Problem to work on :: Look through the entries. Copy each line that has the word "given".

The data ::
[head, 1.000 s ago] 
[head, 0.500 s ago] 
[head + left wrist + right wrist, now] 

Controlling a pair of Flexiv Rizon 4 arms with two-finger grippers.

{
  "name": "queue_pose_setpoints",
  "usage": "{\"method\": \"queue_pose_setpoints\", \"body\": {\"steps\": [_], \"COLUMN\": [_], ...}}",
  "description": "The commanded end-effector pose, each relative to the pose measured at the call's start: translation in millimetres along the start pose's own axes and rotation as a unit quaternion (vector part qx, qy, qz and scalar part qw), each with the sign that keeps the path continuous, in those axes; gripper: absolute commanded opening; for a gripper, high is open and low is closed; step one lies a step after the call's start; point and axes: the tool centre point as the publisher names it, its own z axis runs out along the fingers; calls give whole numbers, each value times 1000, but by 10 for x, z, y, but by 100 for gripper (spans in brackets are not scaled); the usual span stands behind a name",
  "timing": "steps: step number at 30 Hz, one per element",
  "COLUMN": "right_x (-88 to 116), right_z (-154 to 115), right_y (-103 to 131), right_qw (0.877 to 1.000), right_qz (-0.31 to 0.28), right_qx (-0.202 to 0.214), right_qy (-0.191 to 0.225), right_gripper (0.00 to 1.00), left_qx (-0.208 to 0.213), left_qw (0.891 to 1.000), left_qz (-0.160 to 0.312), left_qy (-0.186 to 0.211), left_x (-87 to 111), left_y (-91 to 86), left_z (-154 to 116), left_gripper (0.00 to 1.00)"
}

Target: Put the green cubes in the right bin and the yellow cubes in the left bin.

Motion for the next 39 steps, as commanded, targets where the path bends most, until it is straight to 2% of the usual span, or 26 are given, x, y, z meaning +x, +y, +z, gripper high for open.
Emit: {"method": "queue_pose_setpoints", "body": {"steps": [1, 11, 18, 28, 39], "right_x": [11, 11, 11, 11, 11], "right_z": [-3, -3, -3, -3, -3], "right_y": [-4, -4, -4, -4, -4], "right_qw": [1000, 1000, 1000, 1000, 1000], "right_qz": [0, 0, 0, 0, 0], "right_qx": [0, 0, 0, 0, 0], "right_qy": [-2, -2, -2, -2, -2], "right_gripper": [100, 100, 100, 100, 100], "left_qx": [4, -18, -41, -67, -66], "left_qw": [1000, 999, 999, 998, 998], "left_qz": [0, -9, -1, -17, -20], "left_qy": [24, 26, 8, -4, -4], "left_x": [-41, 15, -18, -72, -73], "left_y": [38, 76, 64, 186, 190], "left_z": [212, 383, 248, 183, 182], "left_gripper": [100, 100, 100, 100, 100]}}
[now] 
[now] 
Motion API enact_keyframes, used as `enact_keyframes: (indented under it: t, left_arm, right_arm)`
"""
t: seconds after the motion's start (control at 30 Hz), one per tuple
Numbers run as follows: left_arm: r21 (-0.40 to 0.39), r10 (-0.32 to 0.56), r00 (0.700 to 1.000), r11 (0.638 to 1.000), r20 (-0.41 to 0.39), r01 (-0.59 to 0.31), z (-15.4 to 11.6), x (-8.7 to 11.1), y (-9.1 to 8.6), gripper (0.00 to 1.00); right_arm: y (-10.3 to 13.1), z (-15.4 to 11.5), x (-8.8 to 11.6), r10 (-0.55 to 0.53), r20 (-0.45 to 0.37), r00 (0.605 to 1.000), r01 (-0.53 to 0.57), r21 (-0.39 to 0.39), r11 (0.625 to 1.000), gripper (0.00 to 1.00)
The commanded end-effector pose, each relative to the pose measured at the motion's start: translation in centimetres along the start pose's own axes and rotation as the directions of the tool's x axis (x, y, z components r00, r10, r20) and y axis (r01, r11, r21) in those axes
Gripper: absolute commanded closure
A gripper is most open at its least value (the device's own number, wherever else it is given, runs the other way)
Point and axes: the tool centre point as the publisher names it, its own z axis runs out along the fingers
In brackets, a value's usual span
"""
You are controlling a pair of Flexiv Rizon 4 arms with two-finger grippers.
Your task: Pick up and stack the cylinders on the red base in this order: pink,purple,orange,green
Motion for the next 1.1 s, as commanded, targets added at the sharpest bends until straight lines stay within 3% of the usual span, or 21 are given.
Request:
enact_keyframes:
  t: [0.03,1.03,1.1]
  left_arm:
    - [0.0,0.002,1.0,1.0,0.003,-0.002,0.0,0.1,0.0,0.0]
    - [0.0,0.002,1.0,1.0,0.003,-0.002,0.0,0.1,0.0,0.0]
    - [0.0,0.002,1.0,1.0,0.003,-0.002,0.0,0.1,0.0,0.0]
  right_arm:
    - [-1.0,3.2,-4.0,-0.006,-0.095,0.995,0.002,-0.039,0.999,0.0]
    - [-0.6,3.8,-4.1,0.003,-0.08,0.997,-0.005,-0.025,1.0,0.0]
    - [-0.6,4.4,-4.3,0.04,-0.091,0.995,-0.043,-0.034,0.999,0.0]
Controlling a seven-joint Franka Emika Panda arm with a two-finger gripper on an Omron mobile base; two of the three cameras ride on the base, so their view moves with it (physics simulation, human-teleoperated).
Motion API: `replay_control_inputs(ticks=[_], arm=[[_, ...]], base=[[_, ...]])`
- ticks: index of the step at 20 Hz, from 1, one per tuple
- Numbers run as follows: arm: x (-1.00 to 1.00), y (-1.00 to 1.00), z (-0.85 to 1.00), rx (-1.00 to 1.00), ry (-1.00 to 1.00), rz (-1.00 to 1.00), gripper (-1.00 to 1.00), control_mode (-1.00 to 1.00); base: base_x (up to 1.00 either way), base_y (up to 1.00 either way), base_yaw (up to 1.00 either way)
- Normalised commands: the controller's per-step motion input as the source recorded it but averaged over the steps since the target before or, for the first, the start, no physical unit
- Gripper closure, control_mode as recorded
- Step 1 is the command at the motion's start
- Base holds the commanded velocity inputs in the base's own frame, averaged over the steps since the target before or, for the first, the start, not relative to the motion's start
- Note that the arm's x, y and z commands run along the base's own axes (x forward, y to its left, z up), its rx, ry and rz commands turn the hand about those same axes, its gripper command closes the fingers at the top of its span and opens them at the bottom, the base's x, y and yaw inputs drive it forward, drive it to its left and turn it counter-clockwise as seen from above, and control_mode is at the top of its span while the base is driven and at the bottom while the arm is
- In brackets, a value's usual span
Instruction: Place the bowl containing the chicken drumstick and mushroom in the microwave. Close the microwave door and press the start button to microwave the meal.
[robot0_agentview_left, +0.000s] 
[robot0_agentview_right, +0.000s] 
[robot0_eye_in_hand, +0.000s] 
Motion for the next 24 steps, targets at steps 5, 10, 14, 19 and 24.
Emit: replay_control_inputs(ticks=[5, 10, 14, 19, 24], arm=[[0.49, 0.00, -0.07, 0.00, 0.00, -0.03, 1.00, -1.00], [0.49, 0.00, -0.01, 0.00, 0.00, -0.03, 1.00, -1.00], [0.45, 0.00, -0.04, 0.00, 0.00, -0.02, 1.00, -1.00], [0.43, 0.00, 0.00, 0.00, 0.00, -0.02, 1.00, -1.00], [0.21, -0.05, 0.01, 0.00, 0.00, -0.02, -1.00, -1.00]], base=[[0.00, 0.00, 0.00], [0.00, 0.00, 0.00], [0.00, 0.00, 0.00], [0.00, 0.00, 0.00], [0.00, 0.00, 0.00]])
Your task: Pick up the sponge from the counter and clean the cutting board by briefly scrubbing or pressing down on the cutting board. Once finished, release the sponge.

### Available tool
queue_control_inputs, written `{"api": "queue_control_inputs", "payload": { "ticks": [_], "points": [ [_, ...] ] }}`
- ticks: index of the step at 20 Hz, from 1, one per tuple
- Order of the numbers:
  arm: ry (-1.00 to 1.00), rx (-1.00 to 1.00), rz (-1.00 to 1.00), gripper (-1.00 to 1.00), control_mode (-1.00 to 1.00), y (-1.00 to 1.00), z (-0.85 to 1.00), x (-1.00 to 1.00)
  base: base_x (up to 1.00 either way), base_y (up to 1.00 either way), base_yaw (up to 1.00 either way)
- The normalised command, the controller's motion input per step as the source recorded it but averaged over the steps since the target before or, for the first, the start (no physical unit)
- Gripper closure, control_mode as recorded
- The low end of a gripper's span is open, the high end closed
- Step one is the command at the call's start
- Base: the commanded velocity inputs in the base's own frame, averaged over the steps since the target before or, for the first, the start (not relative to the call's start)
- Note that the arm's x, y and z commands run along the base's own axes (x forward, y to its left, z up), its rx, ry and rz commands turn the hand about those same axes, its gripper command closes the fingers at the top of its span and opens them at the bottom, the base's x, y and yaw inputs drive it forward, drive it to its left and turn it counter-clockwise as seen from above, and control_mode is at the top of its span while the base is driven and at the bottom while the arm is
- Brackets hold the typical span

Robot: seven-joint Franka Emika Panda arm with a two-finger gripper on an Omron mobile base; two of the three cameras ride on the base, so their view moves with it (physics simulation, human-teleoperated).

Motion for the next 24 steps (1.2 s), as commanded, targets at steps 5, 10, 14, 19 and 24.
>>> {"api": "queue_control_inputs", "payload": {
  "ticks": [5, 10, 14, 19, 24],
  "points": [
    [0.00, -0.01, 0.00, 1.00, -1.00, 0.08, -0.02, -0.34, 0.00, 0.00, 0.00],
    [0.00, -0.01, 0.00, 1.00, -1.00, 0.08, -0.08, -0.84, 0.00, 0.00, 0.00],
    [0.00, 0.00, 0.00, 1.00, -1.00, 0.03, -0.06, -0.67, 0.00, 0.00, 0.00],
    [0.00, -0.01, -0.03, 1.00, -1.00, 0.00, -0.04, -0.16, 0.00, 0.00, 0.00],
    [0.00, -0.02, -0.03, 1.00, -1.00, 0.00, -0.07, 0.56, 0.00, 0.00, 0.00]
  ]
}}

Answer ::
Motion for the next 39 steps, as commanded, targets where the path bends most, until it is straight to 2% of the usual span, or 26 are given, x, y, z meaning +x, +y, +z, gripper high for open.
A gripper is most open at its least value (the device's own number, wherever else it is given, runs the other way)
Motion for the next 1.1 s, as commanded, targets added at the sharpest bends until straight lines stay within 3% of the usual span, or 21 are given.

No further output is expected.